BELEDİYE YÖNETİMİNE KADIN ADAYLAR…
Bu yazıyı, kadınlara milletvekili seçme seçilme hakkının verilişinin 79. yıl dönümü olan 5 Aralık 2013 günü yazıyorum.
Amacım, CHP’nin, Tokat merkezde, Niksar’da ve Emirseyit Kasabası’nda belediye yönetimine kadın adaylar önermesi konusunda bir yazı yazmaktı. Yazının böyle bir günde yazılması, güzel bir rastlantı oldu.
Aslında kadınlara belediye seçimlerine katılma hakkı 3 Nisan 1930’da, köy muhtar ve heyetleri seçimlerine katılma hakkı 1933’te, milletvekili seçme ve seçilme hakkı da 5 Aralık 1934’te verilmişti.
***
Birçok Avrupa ülkesinden önce seçme, seçilme hakkı kazanmasına karşın Türk kadınının bugünkü durumu içler acısıdır.
Ülkemizde 10 kadından 2’si okuma yazma bilmemektedir.
Kadının işlendirilmesi (istihdamı) her gün giderek azalmaktadır.
Her 3 kadından biri aile içi kaba kuvvete, sert davranışa (şiddete) uğramaktadır.
Gazetelerde her gün kadın cinayeti haberleri yer almaktadır.

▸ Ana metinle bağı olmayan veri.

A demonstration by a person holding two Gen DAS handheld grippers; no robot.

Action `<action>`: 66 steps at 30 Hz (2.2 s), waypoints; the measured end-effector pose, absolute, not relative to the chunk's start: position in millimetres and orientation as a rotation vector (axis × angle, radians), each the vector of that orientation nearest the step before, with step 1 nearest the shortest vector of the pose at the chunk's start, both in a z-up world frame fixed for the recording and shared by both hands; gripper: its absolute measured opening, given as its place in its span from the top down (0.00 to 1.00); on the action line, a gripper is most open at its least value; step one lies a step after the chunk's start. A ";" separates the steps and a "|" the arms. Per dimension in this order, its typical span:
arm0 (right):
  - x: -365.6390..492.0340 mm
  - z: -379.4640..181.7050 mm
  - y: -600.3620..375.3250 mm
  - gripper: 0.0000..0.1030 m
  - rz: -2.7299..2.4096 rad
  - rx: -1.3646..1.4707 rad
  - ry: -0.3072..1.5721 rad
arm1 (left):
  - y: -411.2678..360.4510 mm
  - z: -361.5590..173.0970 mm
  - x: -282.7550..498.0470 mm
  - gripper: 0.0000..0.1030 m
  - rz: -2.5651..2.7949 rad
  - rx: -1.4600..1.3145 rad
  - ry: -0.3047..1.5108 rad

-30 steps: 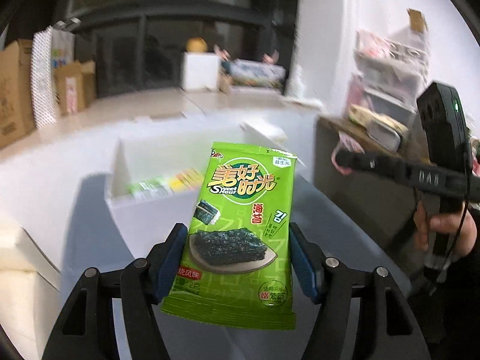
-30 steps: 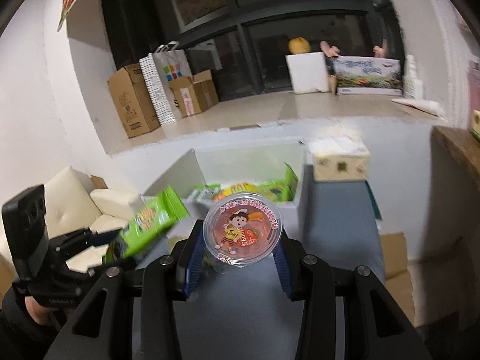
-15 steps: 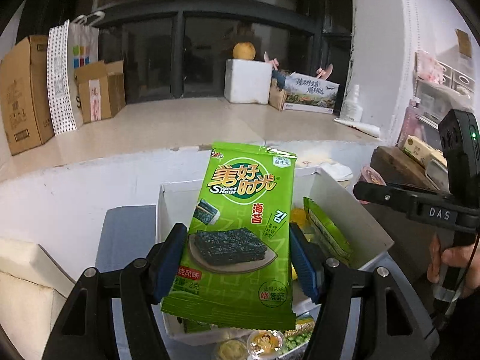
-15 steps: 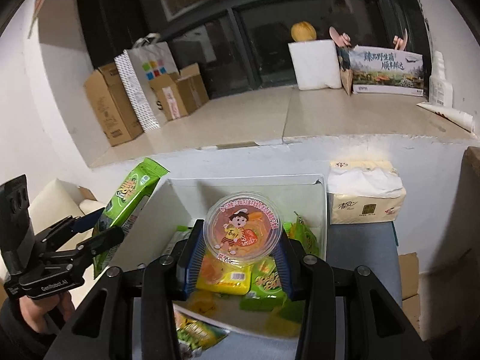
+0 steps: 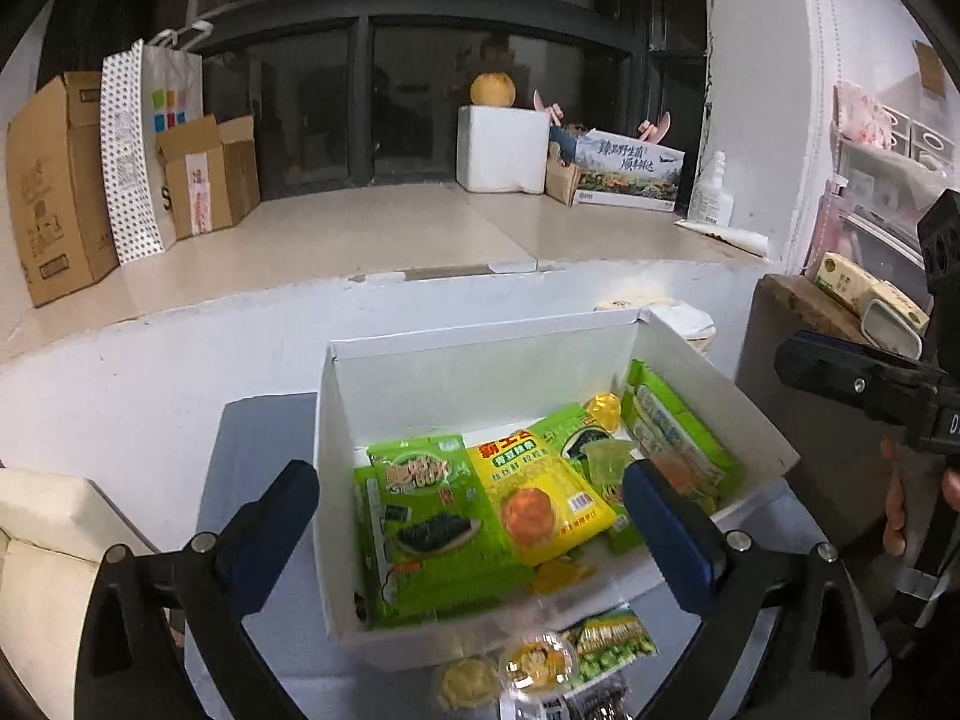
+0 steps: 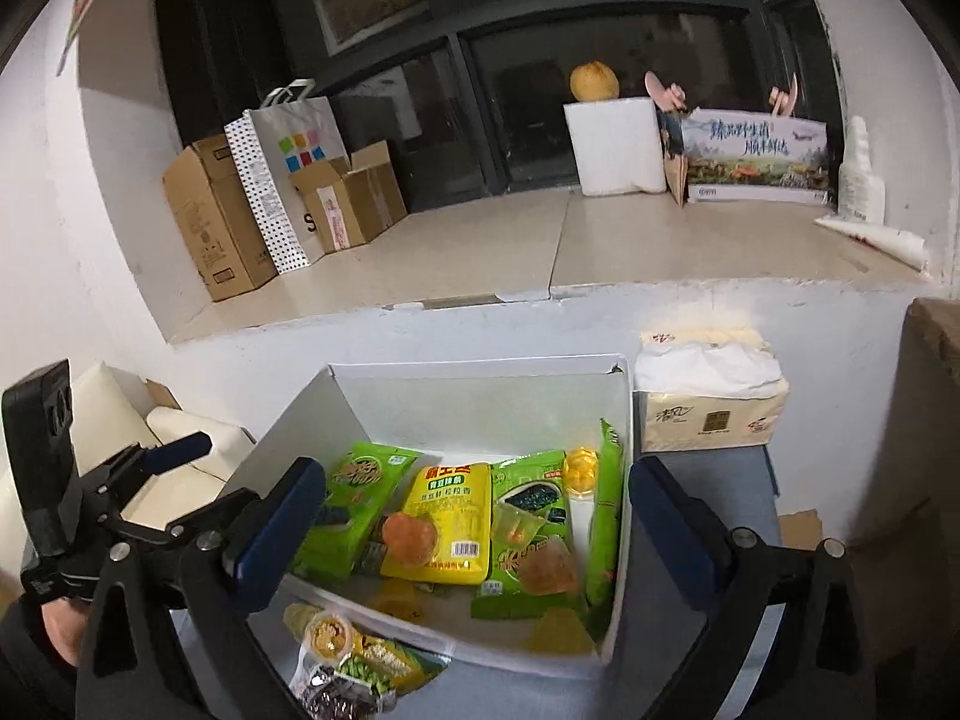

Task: Organize snacks
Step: 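Drop the seaweed packet into the box with the left gripper while the right drops the red cup, then grasp a yellow jelly cup with the left gripper while the right grasps the green pea packet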

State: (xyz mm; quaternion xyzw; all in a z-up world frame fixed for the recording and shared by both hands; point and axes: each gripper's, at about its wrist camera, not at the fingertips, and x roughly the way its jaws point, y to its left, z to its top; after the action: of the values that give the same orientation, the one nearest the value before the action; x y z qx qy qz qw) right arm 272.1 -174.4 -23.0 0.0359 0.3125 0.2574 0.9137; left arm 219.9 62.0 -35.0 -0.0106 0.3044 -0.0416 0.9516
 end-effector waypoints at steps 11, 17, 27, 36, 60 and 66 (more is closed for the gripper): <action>187.8 -59.3 -178.2 0.00 0.577 0.149 0.663 | 57.2 -40.7 120.4 0.00 -0.056 -0.004 0.594; 158.2 -87.7 -176.8 0.00 0.553 0.143 0.671 | 74.3 -45.4 81.5 0.00 -0.021 -0.066 0.580; 189.7 -132.3 -124.0 0.00 0.597 0.068 0.836 | 79.4 -49.3 69.0 0.00 -0.023 -0.112 0.564; 238.6 -176.5 -104.0 0.02 0.590 0.135 0.999 | 77.9 -60.1 69.0 0.00 -0.033 -0.113 0.592; 153.4 -114.6 -179.4 0.65 0.609 0.088 0.758 | 44.8 -130.3 133.5 0.00 -0.097 -0.083 0.748; 139.4 -109.5 -186.1 0.65 0.610 0.080 0.739 | 14.7 -135.8 168.7 0.00 -0.087 0.063 0.743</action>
State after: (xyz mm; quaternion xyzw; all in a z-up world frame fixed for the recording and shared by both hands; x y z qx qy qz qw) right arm 139.4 -186.1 -109.5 0.0387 0.3553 0.2936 0.8866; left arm 168.7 14.7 -135.8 0.0305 0.3630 -0.0425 0.9303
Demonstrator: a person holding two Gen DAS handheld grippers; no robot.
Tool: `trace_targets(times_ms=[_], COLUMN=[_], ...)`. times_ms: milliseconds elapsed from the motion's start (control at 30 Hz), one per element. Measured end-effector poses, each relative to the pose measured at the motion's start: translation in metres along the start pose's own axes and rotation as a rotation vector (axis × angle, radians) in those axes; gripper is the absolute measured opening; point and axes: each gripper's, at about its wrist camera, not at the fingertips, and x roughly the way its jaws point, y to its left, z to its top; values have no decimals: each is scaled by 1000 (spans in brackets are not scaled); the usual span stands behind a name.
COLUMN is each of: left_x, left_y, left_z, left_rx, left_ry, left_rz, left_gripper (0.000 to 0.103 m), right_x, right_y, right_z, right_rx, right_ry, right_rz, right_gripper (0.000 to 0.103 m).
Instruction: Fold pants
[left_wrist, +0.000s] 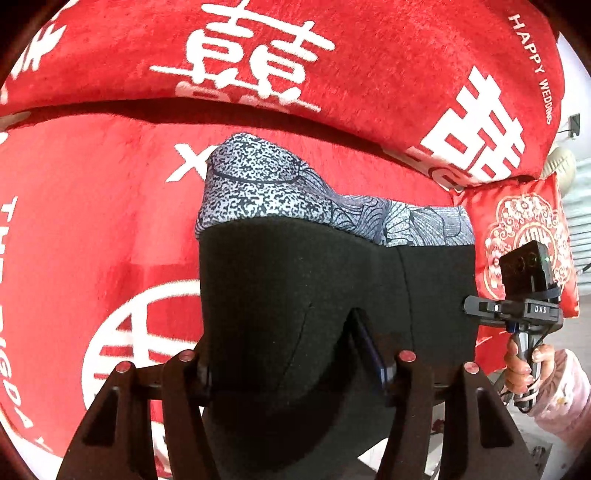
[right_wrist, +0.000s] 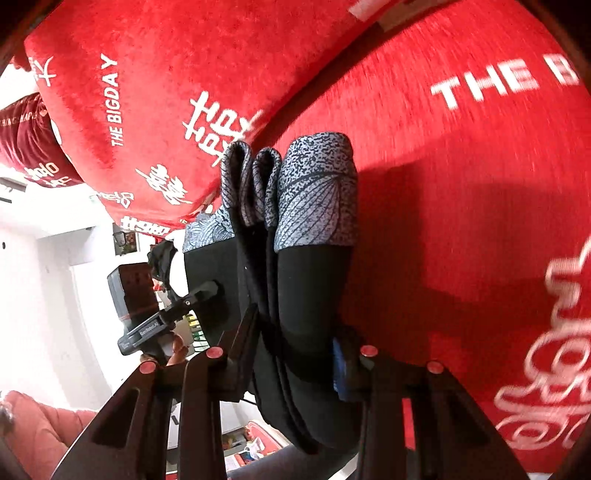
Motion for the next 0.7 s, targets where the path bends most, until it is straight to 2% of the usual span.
trace_targets(times_ms=[167,300,333,400,467,600,700], left_x=[0,17,26,33,36,37,35], left_y=[15,32,40,55,64,66,59], left_z=[-20,-40,-45,-53,-57,-59,-58], left_rx=[8,44,27,-1,-9,-21,9], left_ry=[20,20,33,8,-27,-35,-33], left_rz=[23,79,97,126,137,134,167], left_gripper=[61,63,66,92,101,103,103], right_x=[8,27,31,45,53,57,55], right_y=[-3,-10,-13,-21,-24,-24,-16], right_z=[-28,-37,-38,-37,-37,-35,-40], right_rx=[35,38,30,9,-45,-52,-60], right_ry=[-10,-2,3,20,27,6,-20], right_rz=[-1,-24,-40,-103,-186,-242,-296], right_gripper=[37,37,37,43,52,63,68])
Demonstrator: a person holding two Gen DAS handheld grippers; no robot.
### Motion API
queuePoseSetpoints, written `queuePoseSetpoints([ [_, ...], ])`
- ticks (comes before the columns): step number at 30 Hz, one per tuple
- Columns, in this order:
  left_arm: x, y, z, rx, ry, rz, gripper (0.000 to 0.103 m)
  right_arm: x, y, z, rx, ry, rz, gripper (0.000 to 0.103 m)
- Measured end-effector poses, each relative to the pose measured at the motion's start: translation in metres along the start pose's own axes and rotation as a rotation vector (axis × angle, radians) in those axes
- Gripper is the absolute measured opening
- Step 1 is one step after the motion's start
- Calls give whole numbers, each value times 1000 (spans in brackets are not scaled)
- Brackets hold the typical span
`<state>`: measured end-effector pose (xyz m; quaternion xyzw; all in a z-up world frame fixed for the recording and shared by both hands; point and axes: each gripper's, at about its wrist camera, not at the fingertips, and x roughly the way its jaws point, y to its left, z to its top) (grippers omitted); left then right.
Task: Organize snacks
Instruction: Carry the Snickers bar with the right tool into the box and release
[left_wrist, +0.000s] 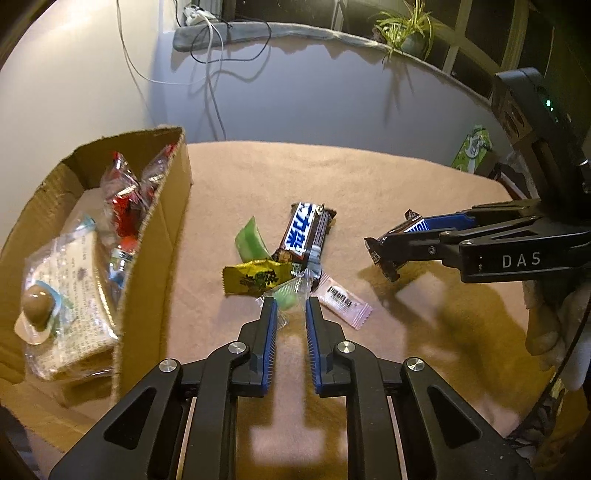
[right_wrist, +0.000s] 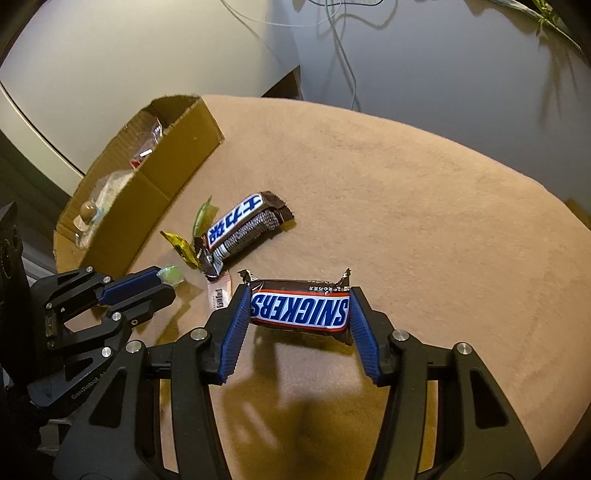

Dünya Ekonomik Forumu 2013 Raporu, kadın erkek eşitliğinde 134 ülke arasında 120’nci sırada olduğumuzu göstermektedir.
Ülkemizde, kadınlarla ilgili olumsuzlukları yüzlerce konu başlığı ile alt alta sıralayabiliriz.
***
Osmanlı toplumunda kadınlar yaşamsal, sosyal ve siyasal açıdan hiçbir öneme iye (sahip) değilken, Atatürk yaptığı devrimlerle kadınla erkeği eşit bir duruma getirmişti.
Bugün, Atatürk’ün her alanda yaptığı devrimler yok sayılırken, doğal olarak, kadın hakları da bundan payını (nasibini) alacaktı.
Ülkeyi yönetenler, artık kadını en az üç çocuk doğuran, kocasının isteklerine boyun eğen, yani Osmanlı toplumundaki kadın durumuna getirme arzularını açıkça seslendirmeye başladılar. TBMM’de bulunan tüm partiler anlaşarak türban denilen örtünme biçimini Meclis’e soktular.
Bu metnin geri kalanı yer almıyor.